▶ [Task prompt]:
Look through the entries below and extract exactly the lines from the one containing "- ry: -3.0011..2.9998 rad" through the one containing "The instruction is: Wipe", ends included.

(Dataset entries)
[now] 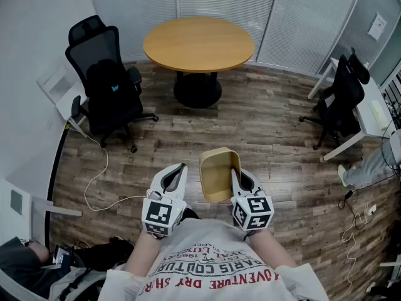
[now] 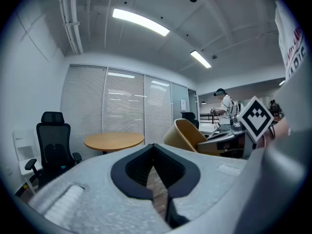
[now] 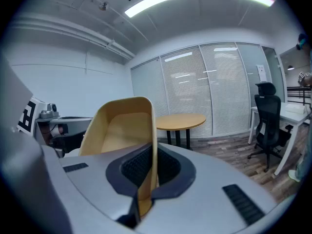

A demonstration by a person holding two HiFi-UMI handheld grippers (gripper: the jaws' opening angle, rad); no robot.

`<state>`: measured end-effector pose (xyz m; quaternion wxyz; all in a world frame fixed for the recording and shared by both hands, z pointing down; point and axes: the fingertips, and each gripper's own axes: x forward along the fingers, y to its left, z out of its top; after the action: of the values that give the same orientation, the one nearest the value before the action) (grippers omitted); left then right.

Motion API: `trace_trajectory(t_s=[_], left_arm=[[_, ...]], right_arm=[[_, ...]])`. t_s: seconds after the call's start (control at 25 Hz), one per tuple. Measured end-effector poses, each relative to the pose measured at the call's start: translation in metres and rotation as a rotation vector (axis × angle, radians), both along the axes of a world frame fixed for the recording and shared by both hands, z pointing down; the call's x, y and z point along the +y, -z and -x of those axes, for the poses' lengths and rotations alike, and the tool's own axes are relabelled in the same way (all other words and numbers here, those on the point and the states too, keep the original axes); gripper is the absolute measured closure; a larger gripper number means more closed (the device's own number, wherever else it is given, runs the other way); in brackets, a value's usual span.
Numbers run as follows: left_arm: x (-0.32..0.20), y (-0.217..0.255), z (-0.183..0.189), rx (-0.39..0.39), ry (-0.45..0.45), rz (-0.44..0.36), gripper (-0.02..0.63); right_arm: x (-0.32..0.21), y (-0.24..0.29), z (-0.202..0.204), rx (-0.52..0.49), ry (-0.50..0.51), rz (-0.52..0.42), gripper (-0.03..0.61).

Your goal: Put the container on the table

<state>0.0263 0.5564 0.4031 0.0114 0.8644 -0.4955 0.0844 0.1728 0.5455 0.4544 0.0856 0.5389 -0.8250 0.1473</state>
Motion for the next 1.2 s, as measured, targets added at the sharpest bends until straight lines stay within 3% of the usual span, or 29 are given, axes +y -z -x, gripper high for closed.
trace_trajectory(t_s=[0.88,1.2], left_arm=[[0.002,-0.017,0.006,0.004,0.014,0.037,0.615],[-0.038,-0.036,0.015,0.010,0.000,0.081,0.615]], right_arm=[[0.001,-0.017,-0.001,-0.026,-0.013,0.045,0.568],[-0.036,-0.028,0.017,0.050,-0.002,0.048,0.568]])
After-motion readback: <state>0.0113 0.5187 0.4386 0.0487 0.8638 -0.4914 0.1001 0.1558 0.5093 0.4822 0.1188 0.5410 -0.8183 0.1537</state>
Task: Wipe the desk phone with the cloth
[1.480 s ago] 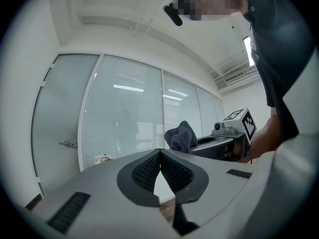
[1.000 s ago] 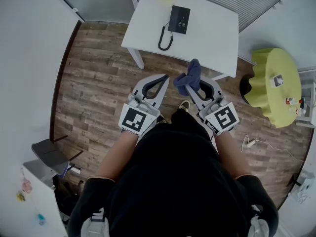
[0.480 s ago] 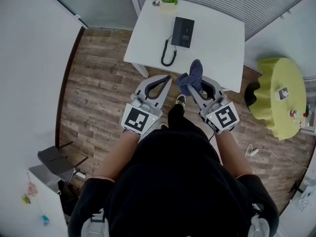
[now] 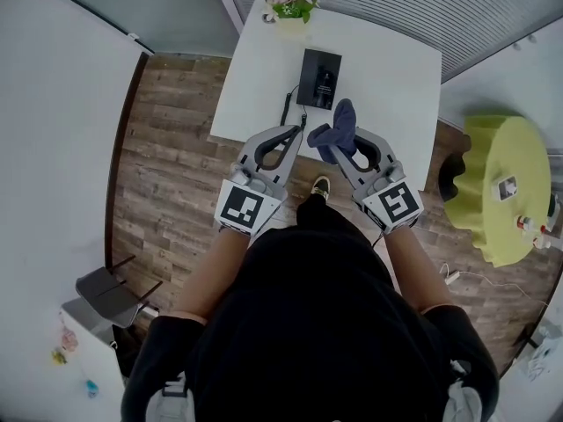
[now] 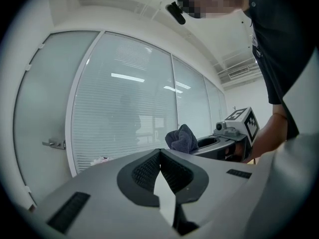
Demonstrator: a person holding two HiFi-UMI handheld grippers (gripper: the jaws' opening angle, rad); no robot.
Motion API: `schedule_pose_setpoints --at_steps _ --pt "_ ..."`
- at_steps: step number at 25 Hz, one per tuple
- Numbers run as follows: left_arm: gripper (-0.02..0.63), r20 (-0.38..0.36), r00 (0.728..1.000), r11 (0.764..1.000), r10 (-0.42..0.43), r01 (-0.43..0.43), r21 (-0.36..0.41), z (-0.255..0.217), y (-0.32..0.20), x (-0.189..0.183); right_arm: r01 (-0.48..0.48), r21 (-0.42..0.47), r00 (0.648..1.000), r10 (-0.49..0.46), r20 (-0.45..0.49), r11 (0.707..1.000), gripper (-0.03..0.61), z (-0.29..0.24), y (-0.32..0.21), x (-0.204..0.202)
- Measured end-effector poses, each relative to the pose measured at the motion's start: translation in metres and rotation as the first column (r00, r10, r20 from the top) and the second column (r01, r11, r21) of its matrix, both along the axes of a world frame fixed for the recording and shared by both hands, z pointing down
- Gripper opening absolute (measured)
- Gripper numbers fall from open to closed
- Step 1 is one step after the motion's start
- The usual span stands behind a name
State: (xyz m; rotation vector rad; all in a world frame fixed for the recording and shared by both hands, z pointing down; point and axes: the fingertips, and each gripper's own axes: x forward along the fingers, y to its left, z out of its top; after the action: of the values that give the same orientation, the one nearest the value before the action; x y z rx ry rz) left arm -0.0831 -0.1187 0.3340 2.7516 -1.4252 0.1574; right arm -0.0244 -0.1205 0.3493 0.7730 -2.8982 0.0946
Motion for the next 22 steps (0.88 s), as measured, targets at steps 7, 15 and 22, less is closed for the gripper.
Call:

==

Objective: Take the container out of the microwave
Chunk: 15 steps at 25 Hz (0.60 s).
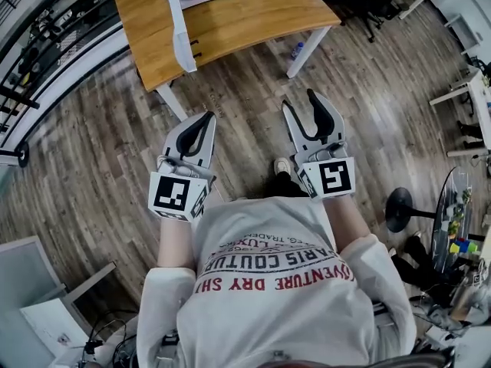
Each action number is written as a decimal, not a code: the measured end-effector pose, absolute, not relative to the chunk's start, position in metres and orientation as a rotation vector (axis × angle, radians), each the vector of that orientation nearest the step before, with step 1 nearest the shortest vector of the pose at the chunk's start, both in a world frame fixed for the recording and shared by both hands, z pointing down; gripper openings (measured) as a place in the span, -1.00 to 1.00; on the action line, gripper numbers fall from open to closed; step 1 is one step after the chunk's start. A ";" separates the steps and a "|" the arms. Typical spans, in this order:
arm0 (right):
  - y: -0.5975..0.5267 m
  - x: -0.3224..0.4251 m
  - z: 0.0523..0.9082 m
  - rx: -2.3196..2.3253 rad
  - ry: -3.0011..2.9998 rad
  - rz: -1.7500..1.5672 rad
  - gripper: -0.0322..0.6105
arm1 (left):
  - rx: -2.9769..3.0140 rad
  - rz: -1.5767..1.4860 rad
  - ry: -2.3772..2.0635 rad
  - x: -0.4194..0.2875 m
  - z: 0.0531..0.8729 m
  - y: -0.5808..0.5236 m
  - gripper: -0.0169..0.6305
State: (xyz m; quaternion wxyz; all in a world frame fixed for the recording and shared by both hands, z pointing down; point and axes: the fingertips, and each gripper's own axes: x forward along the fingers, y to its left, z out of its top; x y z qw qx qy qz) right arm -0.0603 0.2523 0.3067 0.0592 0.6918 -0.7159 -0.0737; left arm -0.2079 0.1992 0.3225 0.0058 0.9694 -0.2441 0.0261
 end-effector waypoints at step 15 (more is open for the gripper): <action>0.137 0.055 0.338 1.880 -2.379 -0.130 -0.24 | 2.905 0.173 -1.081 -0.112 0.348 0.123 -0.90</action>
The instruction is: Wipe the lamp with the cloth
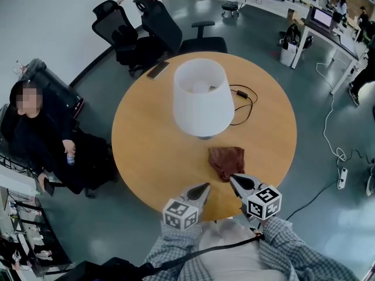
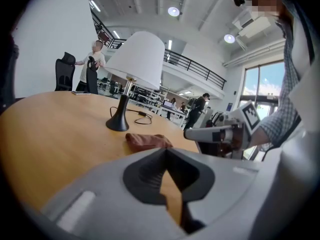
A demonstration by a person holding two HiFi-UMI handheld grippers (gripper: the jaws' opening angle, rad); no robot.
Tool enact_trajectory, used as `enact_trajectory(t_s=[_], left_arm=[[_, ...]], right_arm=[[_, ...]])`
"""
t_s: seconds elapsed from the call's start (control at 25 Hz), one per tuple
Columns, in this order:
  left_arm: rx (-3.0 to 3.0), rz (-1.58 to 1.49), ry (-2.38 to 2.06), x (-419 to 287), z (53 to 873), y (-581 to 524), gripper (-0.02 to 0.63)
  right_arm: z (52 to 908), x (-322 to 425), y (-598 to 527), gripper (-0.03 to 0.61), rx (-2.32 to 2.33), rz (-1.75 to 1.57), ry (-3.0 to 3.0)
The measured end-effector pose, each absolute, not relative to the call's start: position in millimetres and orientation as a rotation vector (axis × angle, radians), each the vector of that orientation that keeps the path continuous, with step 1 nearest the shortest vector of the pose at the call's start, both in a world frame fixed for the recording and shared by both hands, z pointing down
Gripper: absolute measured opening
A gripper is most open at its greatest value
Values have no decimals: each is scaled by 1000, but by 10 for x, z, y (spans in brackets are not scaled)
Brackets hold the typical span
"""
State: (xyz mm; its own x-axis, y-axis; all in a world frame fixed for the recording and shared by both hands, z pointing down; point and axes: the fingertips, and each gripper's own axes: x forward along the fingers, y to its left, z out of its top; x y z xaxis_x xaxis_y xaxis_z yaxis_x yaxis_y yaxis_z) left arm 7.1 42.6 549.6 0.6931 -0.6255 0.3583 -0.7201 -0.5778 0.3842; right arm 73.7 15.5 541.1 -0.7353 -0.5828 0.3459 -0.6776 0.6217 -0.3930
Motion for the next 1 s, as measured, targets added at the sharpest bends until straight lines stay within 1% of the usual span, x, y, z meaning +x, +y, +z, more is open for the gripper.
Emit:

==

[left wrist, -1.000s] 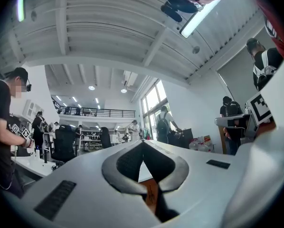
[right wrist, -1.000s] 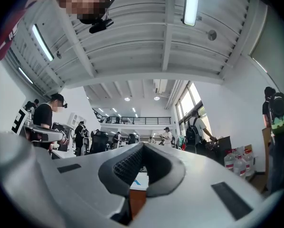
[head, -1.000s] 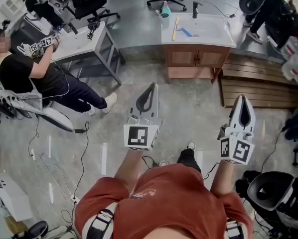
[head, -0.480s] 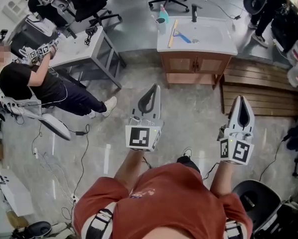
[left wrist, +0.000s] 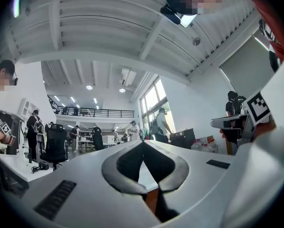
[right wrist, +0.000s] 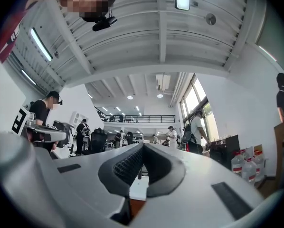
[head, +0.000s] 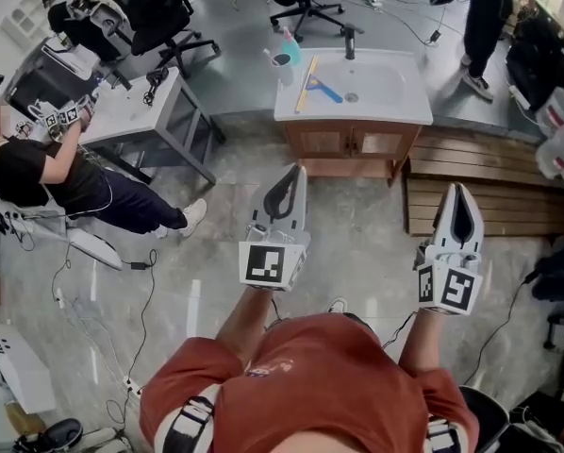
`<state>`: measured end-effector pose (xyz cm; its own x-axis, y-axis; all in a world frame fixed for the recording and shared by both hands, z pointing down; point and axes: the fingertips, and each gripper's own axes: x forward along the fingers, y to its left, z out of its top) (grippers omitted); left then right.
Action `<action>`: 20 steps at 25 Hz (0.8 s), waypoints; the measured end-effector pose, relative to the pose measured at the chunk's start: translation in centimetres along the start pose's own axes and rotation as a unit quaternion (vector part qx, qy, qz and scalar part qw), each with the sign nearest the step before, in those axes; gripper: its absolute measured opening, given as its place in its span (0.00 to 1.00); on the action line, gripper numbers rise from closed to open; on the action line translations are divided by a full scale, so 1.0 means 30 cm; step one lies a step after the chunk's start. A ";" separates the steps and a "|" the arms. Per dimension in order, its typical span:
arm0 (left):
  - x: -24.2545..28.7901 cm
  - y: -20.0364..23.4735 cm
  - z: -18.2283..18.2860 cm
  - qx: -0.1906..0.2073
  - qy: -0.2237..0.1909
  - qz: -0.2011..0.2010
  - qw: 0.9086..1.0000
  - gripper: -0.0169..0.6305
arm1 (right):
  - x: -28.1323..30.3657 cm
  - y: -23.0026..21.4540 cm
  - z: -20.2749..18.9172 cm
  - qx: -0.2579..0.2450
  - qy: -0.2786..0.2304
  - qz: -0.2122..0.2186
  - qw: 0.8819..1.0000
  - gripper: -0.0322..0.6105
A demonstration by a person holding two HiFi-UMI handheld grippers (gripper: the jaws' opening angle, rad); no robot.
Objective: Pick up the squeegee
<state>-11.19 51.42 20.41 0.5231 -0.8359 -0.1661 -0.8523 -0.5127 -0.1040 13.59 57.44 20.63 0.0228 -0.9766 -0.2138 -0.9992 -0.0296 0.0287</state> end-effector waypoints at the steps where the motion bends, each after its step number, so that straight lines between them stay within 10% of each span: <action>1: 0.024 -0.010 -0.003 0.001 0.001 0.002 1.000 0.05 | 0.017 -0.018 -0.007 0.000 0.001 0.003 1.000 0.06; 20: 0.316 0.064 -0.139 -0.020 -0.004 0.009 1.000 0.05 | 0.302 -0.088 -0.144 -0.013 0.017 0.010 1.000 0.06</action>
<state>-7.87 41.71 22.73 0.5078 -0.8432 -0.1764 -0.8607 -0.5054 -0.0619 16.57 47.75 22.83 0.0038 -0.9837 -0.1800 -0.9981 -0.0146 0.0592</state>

▶ [Written response]:
  - ry: -3.0011..2.9998 rad
  - rz: -1.7500..1.5672 rad
  - gripper: -0.0322..0.6105
arm1 (left):
  - rx: -2.9769..3.0140 rad
  - rz: -1.5767..1.4860 rad
  - ry: -2.3772..2.0635 rad
  - x: -0.4194..0.2875 m
  - z: 0.0531..0.8729 m
  - y: -0.5808..0.5236 m
  - gripper: -0.0169..0.6305
State: (xyz m; quaternion wxyz; all in a world frame fixed for the recording and shared by both hands, z pointing down; point and axes: the fingertips, and each gripper's own axes: x forward along the fingers, y to its left, z out of its top; x y z qw qx qy qz) right arm -0.0603 0.2523 0.3067 0.0592 0.6918 -0.7159 -0.0737; left arm -0.2079 0.1992 0.3225 0.0058 0.9694 -0.2441 0.0261
 end-effector waypoints at step 15 (more is open for the gripper): <action>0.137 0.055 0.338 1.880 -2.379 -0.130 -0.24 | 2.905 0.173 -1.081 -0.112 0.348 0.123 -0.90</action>
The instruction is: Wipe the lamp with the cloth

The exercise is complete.